I was at temple the other day. I got into a conversation with a woman. A few minutes in, she said she had been warned about me. Nothing new. Except that she was warned about me by a guy I was friendly with. Then I thought about it. That's not new either.
I was at Temple Sinai (C) in Westwood the other day talking to two women. They were disappointed that rabbi David Wolpe had not stopped by the room so they could talk to him.
Rabbi Wolpe is such a great orator that he can't help but go through life disappointing people. There were over 1000 Jews in the house and I bet half of them would've enjoyed talking to him.
My father is a great orator. When some people listen to him, they feel like they can close their eyes and think they are listening to the voice of God. They feel like he is speaking to them individually even when he is addressing a thousand people at once. They feel like he truly understands them and holds the keys to their salvation.
Jewish speakers in Los Angeles who have this similar star quality include rabbi Mordecai Finley, rabbi Yitzhok Adlerstein, Dennis Prager and Wolpe.

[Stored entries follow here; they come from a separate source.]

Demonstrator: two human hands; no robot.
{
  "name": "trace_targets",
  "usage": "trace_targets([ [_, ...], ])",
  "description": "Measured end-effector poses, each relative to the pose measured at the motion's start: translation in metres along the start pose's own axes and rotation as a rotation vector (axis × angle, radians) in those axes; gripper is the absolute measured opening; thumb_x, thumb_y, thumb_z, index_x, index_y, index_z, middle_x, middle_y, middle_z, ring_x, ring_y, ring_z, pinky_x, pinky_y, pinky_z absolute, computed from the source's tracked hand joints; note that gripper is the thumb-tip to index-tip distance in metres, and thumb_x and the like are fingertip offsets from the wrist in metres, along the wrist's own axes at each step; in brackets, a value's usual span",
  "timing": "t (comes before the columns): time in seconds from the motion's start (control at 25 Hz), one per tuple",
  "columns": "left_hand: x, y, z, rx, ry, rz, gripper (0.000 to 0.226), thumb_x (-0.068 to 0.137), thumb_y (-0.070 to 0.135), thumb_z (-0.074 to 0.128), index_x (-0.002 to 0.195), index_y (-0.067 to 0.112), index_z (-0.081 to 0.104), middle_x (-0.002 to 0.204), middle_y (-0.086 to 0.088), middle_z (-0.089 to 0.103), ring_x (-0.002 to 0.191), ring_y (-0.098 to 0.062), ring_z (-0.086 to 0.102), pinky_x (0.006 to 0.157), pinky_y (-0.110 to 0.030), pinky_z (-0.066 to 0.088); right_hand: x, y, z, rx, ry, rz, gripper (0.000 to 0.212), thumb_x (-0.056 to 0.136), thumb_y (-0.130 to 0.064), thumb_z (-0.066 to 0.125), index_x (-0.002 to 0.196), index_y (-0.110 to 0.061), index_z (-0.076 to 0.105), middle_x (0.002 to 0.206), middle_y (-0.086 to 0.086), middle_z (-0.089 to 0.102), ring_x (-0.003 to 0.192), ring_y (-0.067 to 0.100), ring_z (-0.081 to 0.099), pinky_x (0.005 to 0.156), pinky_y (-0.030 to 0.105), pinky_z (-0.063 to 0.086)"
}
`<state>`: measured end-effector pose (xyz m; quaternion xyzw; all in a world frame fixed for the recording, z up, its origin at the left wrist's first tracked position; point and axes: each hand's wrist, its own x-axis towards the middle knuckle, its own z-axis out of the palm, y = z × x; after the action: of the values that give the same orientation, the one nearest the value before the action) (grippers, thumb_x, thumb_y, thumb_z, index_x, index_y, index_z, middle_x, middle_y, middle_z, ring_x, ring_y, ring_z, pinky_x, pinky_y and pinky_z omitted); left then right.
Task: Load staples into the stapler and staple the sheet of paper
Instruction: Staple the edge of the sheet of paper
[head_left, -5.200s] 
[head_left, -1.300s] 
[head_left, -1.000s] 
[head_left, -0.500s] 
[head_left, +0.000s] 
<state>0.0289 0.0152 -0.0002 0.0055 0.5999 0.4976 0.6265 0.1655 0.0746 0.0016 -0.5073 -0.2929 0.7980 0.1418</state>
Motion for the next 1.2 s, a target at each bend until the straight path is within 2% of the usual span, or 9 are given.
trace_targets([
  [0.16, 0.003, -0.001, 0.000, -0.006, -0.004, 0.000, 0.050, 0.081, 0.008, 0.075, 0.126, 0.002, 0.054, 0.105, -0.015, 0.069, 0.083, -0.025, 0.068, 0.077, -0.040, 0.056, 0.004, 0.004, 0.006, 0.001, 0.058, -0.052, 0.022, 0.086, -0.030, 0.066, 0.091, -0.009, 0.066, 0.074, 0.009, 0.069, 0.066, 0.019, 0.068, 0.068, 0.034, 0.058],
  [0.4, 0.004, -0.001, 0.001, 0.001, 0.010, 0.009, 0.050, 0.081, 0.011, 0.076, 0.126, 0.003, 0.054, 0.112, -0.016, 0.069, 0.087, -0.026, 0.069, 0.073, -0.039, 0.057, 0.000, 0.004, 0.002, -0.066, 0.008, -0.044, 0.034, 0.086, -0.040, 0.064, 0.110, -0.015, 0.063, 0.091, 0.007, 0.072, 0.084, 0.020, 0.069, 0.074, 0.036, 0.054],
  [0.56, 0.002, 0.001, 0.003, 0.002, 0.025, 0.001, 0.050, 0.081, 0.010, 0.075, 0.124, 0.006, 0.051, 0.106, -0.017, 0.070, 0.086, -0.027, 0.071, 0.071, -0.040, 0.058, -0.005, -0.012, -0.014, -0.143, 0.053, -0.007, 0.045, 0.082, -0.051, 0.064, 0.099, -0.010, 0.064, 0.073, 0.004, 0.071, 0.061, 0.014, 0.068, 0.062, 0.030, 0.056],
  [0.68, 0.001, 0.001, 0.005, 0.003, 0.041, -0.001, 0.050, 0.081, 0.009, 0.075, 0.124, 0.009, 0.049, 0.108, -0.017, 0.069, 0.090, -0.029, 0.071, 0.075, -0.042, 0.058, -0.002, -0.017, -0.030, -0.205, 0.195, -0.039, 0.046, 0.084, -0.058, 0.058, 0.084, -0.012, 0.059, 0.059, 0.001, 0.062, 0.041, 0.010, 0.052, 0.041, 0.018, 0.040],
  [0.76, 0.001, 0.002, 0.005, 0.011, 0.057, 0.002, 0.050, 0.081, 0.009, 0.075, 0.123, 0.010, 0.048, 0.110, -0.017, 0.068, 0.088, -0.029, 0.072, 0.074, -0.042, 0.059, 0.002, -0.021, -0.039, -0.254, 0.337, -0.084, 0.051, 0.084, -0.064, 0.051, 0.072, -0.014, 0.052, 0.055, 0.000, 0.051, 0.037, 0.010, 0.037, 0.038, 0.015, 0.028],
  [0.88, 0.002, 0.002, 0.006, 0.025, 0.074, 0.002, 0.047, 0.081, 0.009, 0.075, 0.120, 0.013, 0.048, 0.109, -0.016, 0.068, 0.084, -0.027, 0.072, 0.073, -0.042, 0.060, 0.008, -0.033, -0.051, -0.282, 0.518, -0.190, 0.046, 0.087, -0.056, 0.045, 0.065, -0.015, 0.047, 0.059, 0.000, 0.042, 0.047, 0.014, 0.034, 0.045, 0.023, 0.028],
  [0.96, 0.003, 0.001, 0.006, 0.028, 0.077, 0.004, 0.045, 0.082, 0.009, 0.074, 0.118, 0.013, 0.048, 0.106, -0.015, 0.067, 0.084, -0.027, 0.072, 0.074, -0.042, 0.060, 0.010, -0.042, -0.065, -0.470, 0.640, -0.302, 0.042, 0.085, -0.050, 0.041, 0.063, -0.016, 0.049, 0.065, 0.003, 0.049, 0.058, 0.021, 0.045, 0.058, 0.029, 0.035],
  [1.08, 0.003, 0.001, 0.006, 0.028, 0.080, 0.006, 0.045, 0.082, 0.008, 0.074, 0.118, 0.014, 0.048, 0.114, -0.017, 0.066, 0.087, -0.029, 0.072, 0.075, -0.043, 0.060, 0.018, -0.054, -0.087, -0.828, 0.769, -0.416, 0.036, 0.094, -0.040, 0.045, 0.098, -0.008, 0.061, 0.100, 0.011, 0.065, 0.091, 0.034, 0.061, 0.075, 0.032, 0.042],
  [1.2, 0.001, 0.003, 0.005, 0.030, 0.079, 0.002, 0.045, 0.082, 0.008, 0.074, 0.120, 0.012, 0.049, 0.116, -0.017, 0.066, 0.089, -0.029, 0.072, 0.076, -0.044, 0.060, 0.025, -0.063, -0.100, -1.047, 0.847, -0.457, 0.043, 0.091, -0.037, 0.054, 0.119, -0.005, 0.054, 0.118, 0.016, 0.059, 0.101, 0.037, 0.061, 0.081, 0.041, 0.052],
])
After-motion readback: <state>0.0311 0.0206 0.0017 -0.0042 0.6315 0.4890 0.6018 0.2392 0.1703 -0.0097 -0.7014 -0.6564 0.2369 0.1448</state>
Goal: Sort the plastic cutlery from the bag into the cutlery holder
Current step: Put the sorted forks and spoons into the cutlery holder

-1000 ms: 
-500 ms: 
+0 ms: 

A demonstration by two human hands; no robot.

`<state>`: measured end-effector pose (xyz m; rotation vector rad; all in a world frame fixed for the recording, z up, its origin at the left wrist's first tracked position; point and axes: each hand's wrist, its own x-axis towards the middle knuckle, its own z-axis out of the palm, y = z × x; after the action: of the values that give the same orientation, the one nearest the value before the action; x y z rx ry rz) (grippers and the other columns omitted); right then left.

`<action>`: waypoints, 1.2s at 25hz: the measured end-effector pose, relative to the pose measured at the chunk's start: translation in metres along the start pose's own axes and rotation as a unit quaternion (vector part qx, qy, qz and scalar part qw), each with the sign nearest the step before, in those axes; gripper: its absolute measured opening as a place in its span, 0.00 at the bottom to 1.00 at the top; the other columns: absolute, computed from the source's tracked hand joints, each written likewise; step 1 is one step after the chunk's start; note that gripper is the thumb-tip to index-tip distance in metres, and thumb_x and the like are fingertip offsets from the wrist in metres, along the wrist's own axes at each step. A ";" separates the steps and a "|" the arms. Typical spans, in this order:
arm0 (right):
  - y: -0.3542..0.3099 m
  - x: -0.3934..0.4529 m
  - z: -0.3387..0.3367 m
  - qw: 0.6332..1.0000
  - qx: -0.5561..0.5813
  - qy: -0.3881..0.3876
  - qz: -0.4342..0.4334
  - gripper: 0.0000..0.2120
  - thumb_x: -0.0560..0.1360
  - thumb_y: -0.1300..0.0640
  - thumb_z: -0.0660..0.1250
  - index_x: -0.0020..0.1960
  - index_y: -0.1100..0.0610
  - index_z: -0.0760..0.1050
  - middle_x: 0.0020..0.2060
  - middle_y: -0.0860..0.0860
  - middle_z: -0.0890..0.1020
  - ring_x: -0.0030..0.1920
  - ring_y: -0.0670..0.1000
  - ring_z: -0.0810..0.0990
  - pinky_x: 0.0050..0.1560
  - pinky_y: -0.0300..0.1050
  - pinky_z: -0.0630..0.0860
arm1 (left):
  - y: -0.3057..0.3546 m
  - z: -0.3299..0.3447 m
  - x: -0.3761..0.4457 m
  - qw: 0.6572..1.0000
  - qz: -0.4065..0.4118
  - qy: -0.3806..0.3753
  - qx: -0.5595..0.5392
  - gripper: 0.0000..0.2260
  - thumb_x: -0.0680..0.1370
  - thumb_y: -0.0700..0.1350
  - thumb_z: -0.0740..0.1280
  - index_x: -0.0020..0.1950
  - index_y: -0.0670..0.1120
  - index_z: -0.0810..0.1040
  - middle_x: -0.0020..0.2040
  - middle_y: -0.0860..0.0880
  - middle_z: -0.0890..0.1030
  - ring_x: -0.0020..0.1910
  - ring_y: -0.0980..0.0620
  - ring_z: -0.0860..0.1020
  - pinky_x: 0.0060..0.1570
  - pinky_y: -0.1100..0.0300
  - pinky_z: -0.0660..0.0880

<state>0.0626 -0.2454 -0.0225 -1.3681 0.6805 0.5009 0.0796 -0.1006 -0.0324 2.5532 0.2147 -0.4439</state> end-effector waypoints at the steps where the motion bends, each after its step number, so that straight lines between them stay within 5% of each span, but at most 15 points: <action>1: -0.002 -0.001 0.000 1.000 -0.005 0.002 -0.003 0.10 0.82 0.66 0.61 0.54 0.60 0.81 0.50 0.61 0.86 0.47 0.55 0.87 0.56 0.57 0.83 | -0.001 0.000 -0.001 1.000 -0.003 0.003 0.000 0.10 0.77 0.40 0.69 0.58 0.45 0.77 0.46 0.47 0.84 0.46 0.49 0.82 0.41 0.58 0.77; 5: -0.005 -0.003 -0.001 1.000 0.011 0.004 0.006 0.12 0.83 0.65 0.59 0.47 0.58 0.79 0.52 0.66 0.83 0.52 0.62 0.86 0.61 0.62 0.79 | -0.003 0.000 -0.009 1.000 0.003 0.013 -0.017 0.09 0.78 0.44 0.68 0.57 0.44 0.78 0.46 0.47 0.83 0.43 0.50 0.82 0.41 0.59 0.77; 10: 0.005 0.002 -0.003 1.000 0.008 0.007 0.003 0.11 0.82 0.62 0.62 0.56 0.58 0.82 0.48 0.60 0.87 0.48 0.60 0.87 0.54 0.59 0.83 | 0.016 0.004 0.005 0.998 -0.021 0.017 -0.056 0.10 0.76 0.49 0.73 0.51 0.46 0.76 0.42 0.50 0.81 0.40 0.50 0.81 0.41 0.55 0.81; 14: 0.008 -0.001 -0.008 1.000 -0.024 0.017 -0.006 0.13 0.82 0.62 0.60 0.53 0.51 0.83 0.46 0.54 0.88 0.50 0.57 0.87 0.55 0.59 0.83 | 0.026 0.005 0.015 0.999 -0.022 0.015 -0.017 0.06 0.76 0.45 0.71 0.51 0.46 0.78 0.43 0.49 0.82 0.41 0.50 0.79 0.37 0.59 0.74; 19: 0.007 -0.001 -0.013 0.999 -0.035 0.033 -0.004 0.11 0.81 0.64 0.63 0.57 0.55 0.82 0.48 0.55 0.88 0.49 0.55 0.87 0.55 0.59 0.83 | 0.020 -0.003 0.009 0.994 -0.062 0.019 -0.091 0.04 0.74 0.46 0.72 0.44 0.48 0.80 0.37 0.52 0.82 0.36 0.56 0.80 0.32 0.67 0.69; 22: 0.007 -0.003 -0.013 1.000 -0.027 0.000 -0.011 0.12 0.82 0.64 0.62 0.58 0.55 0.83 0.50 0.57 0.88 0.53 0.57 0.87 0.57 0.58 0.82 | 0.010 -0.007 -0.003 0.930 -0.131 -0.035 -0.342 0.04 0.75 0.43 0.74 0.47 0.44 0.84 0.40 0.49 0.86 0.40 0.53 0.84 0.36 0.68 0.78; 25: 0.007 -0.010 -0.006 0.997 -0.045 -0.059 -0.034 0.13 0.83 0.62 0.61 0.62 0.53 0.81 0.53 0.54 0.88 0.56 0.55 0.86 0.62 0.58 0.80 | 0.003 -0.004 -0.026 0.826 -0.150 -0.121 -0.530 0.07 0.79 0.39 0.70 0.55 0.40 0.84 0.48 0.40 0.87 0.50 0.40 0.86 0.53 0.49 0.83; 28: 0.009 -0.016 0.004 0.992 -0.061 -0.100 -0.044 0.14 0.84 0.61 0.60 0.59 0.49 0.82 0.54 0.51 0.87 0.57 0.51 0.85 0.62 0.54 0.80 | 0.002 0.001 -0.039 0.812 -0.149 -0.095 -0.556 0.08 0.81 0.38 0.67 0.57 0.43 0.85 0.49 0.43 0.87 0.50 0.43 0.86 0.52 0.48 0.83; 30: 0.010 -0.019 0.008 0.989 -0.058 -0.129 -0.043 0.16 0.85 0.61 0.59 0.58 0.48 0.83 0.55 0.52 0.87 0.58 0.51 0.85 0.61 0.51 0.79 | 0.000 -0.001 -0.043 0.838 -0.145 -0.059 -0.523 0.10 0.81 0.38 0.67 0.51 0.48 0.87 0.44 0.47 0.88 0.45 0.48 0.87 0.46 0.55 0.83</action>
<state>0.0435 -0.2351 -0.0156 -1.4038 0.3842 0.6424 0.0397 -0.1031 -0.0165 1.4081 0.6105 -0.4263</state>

Prager and R. Adlerstein are pretty much the same in one-on-one interaction as they are from the pulpit.
Still, their oratorical abilities stimulate such enormous longings for wholeness and healing in people that they raise impossible expectations. Thus, a certain type of follower of their's is always disappointed. People wrongly expect that because somebody is a great speaker, he is the answer to their problems. That he truly understands them. That he has the time to listen to their problems. That he truly cares what they have to say.
Now, almost everybody appreciates appreciation. But unless you are on the level of rabbis Finley and Adlerstein and Wolpe, as well as Prager, in their chosen fields, you should not expect these speakers to be as interested in what you have to say as you are in what they have to say. Yet I sense that many people, including myself, sometimes get so excited about learning from these teachers, that they want to give something back by instructing their teachers in some narrow area to prove to themselves that they can "give" too. This is setting oneself up for disappointment.
I saw a troubled woman I used to date dissolve in tears in front of R. Wolpe and dozens of other people at Friday Night Live. His sermon had obviously touched the deepest recesses of her soul. He was gracious and told her to call him during the week. But I doubt that he's going to be able to solve her problems. Just by giving her a few minutes of his time, however, I'm sure he could give her a great gift.
I used to ask my father why he took so much time counseling individuals. Why not just concentrate on his speeches to a wider audience? He answered with a metaphor. Speaking before a thousand people is like pouring a jug of water into one thousand glasses. Each glass only gets a few drops. Counseling someone individually is like pouring the water into one glass.